Ace küçük adamın başını okşamadan önce hafifçe gülümsemekten kendini alamadı, “Pekâlâ, uyuyabilirsin ve küçük bir mola verebilirsin.”
Onu dikkatlice hırsızın alanına geri gönderdi ve Alina’nın evine bırakırken, endişelenmemesi ya da uykusuna güvenmemesi için ona bir not bıraktı. Cyrus uyandığında, tıpkı son kez altın tüyü sindirdiğinde olduğu gibi çok daha güçlü olacağını biliyordu.
Hemen ertesi an, hem alem uzay çekirdeği hem de platin küre ayrıldı ve ardından uzaydan kayboldular. Böylece, tüm ay gizli diyarı titremeye başlarken korkunç bir sarsıntı ortaya çıktı.
O anda sistemin sesi duyuldu,
=====
[Platin Küre ve Bağımsız Diyar Uzay Çekirdeği başarıyla geri alındı!]
[Ev sahibi anında geri çekilmek için Ay Âleminin tek çıkışını kullanabilir. Bu seçenek yalnızca Ay Gizli Âlemi Ölümlü Gökyüzü ile tamamen bütünleşene kadar kullanılabilir!]
[Entegrasyon Zamanı: 01H:59M:59S]
—
[Tebrikler ev sahibi, Cennet Hırsızı Görevinin üçüncü şartını tamamladığınız için!]
[Ödüllerinizi ve Cennet Hırsızı Görevinin bir sonraki Gizemli Koşulunu görmek için lütfen Sökme Qi’sine bürünürken görev panelini açın!]
=====
Ace görev onayını aldıktan sonra derin bir coşkuyla gülümsedi.
Ancak bunun kutlanacak bir zaman olmadığını biliyordu çünkü buradan sağ salim çıkması gerekiyordu. Ancak, önce dokuzuncu katmanın hazinelerini ele geçirmeyi deneyecekti.
Alem uzay çekirdeği çıkarıldığından beri, şu anda bulunduğu alan çatlamaya başlamıştı ve Ace şimdi hareket etme şansı olduğunu biliyordu.
Henüz Ay Gizli Âlemini terk etmediği için hâlâ hazine planı durumunda olan kader haritasına baktı. Anında haritadaki hazine yeri işaretine doğru koştu…
—
Katedralin dışında, şeytani canavarın devasa ordusu ilk sarsıntı ortaya çıktığı anda çılgınca koşmaya başladı ve bu vahşi canavarlar görüş alanlarındaki her şeye saldırmaya başladı.

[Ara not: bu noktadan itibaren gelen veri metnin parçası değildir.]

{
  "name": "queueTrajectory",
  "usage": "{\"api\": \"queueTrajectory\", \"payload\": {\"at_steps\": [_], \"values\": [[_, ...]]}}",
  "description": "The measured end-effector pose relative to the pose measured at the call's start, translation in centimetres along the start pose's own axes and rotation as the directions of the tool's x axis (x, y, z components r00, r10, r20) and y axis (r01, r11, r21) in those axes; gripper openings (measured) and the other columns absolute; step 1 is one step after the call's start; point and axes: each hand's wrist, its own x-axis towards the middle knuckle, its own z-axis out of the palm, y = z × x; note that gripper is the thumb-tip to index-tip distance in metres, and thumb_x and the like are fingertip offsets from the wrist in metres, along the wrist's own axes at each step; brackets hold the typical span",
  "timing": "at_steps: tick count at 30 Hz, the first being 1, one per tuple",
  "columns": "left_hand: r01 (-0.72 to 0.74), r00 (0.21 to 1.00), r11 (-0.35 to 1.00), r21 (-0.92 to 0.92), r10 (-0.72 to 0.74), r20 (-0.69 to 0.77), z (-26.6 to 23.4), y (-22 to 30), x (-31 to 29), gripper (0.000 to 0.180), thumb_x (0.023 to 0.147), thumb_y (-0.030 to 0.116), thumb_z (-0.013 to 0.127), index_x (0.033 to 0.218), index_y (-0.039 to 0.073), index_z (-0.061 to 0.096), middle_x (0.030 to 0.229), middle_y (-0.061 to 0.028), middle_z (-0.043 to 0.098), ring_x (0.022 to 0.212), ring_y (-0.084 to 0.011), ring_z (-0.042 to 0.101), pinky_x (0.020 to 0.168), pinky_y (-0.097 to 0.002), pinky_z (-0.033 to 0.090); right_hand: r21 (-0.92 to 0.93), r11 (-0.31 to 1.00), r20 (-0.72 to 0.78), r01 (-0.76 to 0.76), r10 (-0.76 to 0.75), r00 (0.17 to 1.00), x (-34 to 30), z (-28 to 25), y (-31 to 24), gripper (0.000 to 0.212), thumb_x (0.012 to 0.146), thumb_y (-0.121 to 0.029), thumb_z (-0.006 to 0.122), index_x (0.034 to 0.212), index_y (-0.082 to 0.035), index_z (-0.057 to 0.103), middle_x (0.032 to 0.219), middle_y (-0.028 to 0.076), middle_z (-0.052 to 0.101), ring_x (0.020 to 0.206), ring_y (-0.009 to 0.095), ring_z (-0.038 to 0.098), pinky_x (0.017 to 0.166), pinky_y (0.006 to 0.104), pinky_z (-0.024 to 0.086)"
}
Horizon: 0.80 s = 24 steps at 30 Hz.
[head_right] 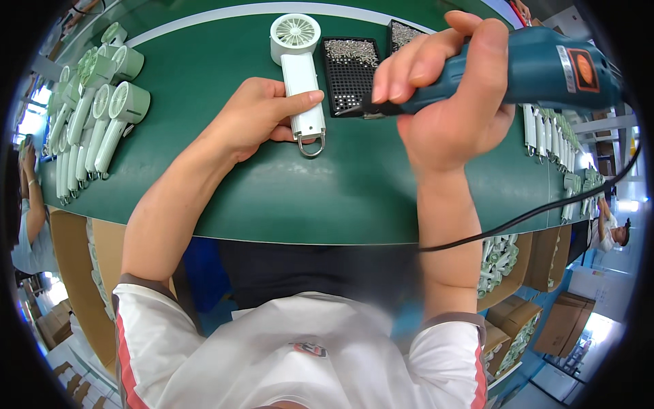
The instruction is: Assembling portable handheld fans on a production line using an electric screwdriver.
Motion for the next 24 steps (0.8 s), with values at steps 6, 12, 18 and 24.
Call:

Öte yandan, birliğin ilk 100 rütbelisi alarma geçmişti çünkü bu durum tamamen beklenmedikti. Ne olduğundan emin değillerdi ama katedralin etrafındaki oluşumlar aniden çalışmayı durdurdu ve şimdi şeytani canavarlar onlara deli gibi saldırıyordu. n–In
Ancak, yüz ifadeleri son derece solgunlaştı ve birisi hayalet gibi bir fenomeni fark etti.
“Bakın, gökyüzü! Çatlıyor!”
Bu ses herkesi alarma geçirdi ve hep birlikte yukarı baktıklarında, bir ayna gibi mor gökyüzünün çatladığını ve beyaz sisin bu çatlaklardan içeri sızdığını gördüler.
Sanki gökyüzü her an parçalanacakmış gibiydi ve herkes korkunç bir olasılığı düşünmüş gibiydi çünkü tüm bunlar kafirin deneme alanına girmesinden sadece birkaç dakika sonra gerçekleşmeye başladı!
—
Ay Gizli Âleminin dışında, gümüş Ay Dağı aniden şiddetli bir şekilde sallanmaya başladı ve etrafındaki bulut halkaları hızla dağılmaya başlamadan önce çalkalandı!
Başta Güneş Dağı halkı olmak üzere herkesin yüreğini mutlak bir panik kapladı çünkü isteseler de bu kâbus gibi olayı unutamazlardı. Güneş Dağı’nın yok edilmesinden önce de aynı şeyi yaşamışlardı ve şimdi sıra Ay Dağı’na gelmiş gibi görünüyordu!
Yüksek Birlik Büyükleri, genellikle yasak olan Yukarı Dağ Sarayı’na doğru uçarken akıllarını tamamen yitirmişlerdi.
Ancak, şu an kurallara uymanın zamanı değildi çünkü sadece Birlikteki en güçlü kişiye, Birlik Liderine başvurabilirlerdi!
Ancak çok geçmeden, Dağın Üstündeki Saray’a yaklaştıklarında gök gürültüsü gibi patlayan korkunç çığlıklarla karşılaştılar.
“Bu pislikler başarısız oldu! Başaramadılar! Bir çocuktan kurtulmak neden bu kadar zor? O ay elçisinin bile bir çöp olduğu ortaya çıktı!”
Bu çılgınca yankılanan ses Birlik Liderinden başkasına ait değildi!
Ancak tam bu anda, neşeli bir ses aniden çınlayarak Birlik Liderinin sesini tamamen gölgede bıraktı.
“Hahahahha… gün geldi! Kardeşim, mühürler kaybediyor. Hadi buradan defolup gidelim. Binlerce yıldır çektiğimiz acıların bedelini ödeme zamanı geldi!”
Çıldırtıcı bir ses daha duyuldu, “Hehehehe… yaşlı dolandırıcı, boynunu yıkasan iyi edersin. Bakalım karşımızda hâlâ bu kadar küstah olmaya cesaretin var mı!”
Birbiri ardına farklı sesler, Birlik Liderini parçalamak istercesine ona duydukları nefreti ilan ettiler ve sesleri çıldırtıcı bir öfke ve hiddetle doluydu.
“Bu ne cüret!” Birlik Liderinin paniğe kapılmış sesi çınladı, ardından korkunç bir auranın aniden patlamasıyla tüm Yukarı Dağ sarayı sarsıldı!
Ancak birkaç dakika sonra sarsıntı durdu ve ardından, sayısız yıldır Birlik üzerinde yükselen otoritenin sembolü olan Dağın Üstü Sarayı aniden düşmeye başladı!